(Activity)
Beneath this line sits some data. Return only its lines from the one holding "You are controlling" through the one holding "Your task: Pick", inclusive, exactly, with the images removed.

(Items listed in a dataset)
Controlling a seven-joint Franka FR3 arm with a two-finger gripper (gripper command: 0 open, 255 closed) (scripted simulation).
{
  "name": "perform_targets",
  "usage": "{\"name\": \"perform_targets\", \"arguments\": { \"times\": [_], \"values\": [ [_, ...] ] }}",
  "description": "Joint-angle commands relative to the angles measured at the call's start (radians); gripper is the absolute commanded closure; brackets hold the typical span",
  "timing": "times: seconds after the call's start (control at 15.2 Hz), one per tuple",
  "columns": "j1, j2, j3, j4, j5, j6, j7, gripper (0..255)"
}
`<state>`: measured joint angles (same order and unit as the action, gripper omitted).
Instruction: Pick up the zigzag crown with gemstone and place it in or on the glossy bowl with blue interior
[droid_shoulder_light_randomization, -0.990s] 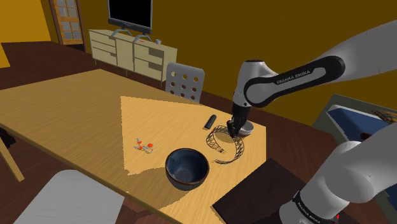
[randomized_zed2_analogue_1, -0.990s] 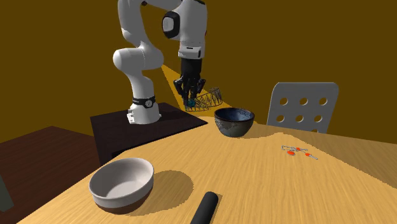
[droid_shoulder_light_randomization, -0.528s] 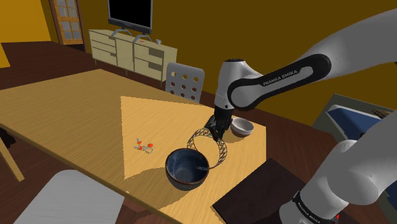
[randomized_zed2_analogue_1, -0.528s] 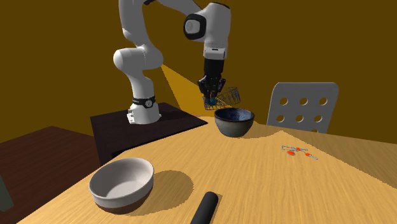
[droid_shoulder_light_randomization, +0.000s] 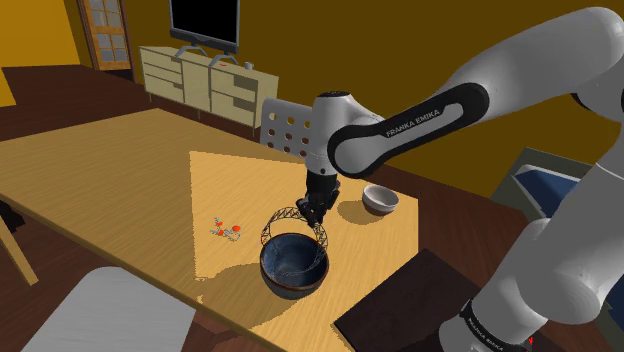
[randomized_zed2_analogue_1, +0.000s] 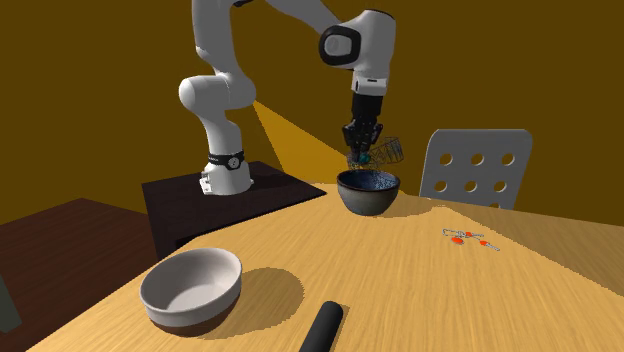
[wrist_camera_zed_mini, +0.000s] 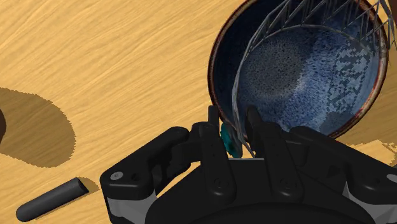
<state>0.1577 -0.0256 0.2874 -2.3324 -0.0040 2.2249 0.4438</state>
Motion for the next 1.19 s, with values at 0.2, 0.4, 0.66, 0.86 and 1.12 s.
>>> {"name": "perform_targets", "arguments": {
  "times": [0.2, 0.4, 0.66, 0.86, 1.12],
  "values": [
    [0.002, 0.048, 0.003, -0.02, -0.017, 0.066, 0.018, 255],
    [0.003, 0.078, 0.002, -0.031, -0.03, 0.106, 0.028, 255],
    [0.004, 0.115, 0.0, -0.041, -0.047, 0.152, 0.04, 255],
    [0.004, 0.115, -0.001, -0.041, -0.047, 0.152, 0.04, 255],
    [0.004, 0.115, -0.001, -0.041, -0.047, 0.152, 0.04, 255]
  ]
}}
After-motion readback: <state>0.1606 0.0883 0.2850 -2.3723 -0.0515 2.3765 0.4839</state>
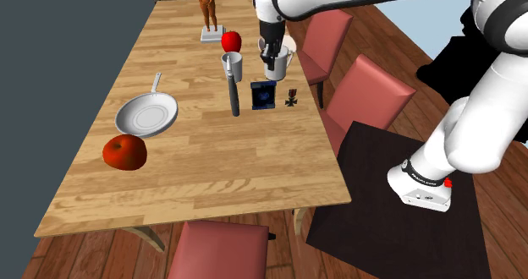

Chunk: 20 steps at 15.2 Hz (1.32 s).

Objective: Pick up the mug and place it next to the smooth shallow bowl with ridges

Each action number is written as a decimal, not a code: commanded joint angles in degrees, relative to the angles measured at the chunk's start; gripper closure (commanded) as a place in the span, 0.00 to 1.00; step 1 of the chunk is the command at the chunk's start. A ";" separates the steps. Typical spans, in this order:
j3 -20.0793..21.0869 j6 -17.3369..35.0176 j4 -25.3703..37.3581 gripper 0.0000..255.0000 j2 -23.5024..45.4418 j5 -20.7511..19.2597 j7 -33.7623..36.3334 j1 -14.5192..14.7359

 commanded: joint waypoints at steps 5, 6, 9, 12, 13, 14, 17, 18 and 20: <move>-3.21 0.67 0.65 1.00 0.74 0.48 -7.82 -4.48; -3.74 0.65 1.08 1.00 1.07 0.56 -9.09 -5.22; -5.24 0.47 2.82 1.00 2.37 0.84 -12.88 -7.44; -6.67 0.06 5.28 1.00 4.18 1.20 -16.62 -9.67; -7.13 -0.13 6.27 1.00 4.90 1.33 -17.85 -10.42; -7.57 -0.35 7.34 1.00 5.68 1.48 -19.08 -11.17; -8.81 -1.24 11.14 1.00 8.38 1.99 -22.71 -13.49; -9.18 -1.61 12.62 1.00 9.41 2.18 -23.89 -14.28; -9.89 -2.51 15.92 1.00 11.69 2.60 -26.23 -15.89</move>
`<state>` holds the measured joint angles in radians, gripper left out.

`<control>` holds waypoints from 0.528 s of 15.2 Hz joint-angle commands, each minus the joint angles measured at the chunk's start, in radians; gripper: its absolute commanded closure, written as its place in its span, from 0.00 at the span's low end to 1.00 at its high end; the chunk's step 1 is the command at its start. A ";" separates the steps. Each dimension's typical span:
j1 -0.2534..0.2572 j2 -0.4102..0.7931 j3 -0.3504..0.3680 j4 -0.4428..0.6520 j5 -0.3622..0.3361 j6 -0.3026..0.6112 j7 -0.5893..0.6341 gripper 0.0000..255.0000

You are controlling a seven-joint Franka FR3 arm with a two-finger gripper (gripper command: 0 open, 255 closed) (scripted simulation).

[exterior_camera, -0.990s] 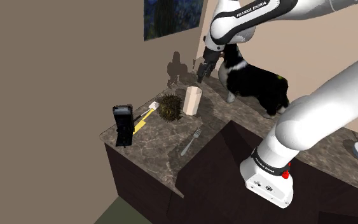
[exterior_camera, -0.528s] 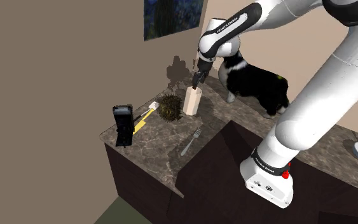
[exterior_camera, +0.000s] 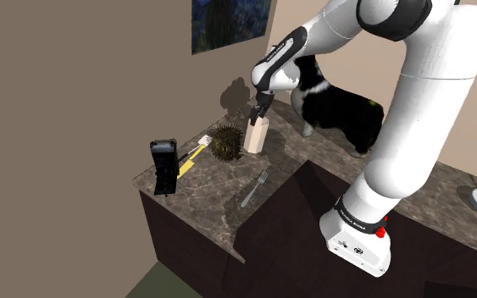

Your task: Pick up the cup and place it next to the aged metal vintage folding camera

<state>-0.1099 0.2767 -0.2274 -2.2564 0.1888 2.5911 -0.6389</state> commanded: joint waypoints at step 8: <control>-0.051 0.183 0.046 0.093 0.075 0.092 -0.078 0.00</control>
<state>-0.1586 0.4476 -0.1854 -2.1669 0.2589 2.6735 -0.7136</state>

(Completed task)
You are controlling a seven-joint Franka FR3 arm with a two-finger gripper (gripper command: 0 open, 255 closed) (scripted simulation).

[exterior_camera, -0.990s] 
[exterior_camera, -0.528s] 
[exterior_camera, +0.000s] 

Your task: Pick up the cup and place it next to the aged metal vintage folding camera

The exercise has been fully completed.